Com o apoio do gestor local, Aidê decidiu traçar outra estratégia. O psiquiatra montou, então, um ambulatório multiprofissional em saúde mental nos moldes do Programa Saúde da Família. O ambulatório foi crescendo ao longo desses anos: foram incorporados um psiquiatra, duas psicólogas, uma terapeuta ocupacional, uma assistente social, três agentes comunitários da saúde, uma enfermeira, uma técnica de enfermagem, um administrativo e um auxiliar de serviços gerais. Hoje são 11 profissionais.
O psiquiatra criou um diário coletivo chamado de “Dom Queixote”, em homenagem ao épico de Miguel de Cervantes, “Dom Quixote de La Mancha”. Por alguns meses, registrou suas reflexões e a dos trabalhadores – estes de forma anônima. Cada um escrevia usando um codinome identificado por cores (leia trechos nesta página). Todos podiam ler e escrever. Dificuldades de toda ordem eram relatadas, incluindo relacionamento interpessoal, de ética com relação aos pacientes e até as brigas com os gestores. Mas também havia registros de sucessos, êxitos e alegria.
Em 2008, ao entrar na Faculdade de Ciências Médicas (FCM) da Unicamp, os registros da equipe serviram de base para sua tese de doutorado em Análise Institucional e Saúde Coletiva, defendida em 2012. A orientação foi da professora e socióloga Solange L´Abbate, do Departamento de Saúde Coletiva. O trabalho acabou virando o livro “Saúde mental no contexto da realidade brasileira: As peripécias de uma equipe multiprofissional”, publicado recentemente pela editora Appris.

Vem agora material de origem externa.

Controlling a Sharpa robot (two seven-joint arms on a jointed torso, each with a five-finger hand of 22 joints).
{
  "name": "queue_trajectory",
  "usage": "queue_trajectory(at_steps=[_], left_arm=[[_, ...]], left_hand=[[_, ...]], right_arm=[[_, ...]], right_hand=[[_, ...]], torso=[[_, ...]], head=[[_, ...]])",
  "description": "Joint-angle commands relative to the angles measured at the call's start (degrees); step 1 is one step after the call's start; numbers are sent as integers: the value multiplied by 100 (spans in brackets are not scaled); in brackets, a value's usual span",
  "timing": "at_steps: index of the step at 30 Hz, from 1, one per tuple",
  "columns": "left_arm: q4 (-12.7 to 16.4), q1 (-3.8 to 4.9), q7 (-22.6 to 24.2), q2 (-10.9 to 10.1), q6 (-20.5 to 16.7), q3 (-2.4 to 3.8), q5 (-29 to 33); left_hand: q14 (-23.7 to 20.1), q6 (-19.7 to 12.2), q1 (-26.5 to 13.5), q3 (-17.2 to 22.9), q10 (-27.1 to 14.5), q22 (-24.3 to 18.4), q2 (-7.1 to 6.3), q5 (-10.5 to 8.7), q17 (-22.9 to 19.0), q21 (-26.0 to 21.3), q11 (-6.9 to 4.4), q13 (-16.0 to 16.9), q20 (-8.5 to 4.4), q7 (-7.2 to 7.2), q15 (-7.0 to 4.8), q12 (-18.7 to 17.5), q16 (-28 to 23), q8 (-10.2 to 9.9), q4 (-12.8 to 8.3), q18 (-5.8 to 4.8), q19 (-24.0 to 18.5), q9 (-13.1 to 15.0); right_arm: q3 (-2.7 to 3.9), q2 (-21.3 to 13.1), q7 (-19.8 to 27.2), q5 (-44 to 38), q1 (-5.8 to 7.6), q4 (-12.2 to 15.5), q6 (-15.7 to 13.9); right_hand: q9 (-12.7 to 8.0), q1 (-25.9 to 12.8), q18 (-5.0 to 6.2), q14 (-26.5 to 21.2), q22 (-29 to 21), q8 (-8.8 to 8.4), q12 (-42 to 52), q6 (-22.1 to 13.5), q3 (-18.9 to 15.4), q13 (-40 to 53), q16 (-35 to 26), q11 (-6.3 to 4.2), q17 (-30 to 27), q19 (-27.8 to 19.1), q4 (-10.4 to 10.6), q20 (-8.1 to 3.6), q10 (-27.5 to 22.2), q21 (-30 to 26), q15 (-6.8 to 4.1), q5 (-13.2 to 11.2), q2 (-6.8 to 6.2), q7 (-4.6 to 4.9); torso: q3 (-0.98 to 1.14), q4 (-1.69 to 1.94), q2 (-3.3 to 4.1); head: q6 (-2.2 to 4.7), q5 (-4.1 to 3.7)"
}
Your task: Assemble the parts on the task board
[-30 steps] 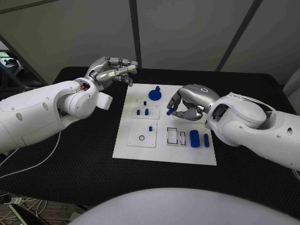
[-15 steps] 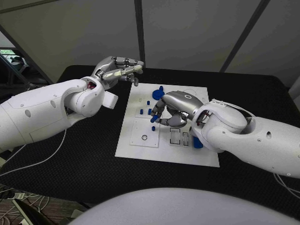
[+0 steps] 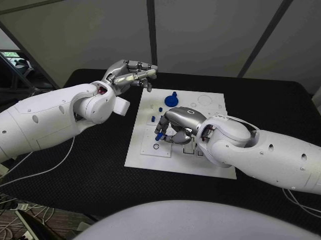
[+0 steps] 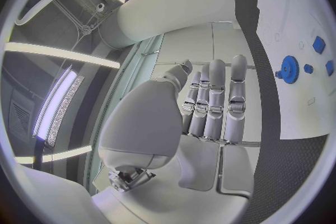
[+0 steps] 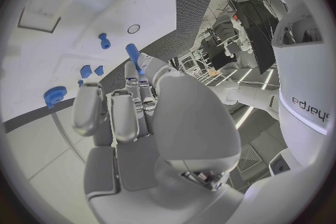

À luz da análise institucional – metodologia que busca a transformação das instituições a partir das práticas e discursos de seus sujeitos –, Aidê analisou o dia a dia do serviço clínico em saúde mental em Paraisópolis – no qual o trabalho não é focado apenas no atendimento do psiquiatra. Ele é mais um profissional na engrenagem do cuidado multidisciplinar em saúde mental.
“É praticamente unânime, há tempos, o reconhecimento de que uma atenção à saúde de qualidade depende do trabalho integrado de diferentes profissionais numa mesma equipe”. Aidê ousou utilizar um método de pesquisa-intervenção, no qual todos foram participantes. O resultado é uma nova proposta em saúde mental”, explica Solange L´Abbate.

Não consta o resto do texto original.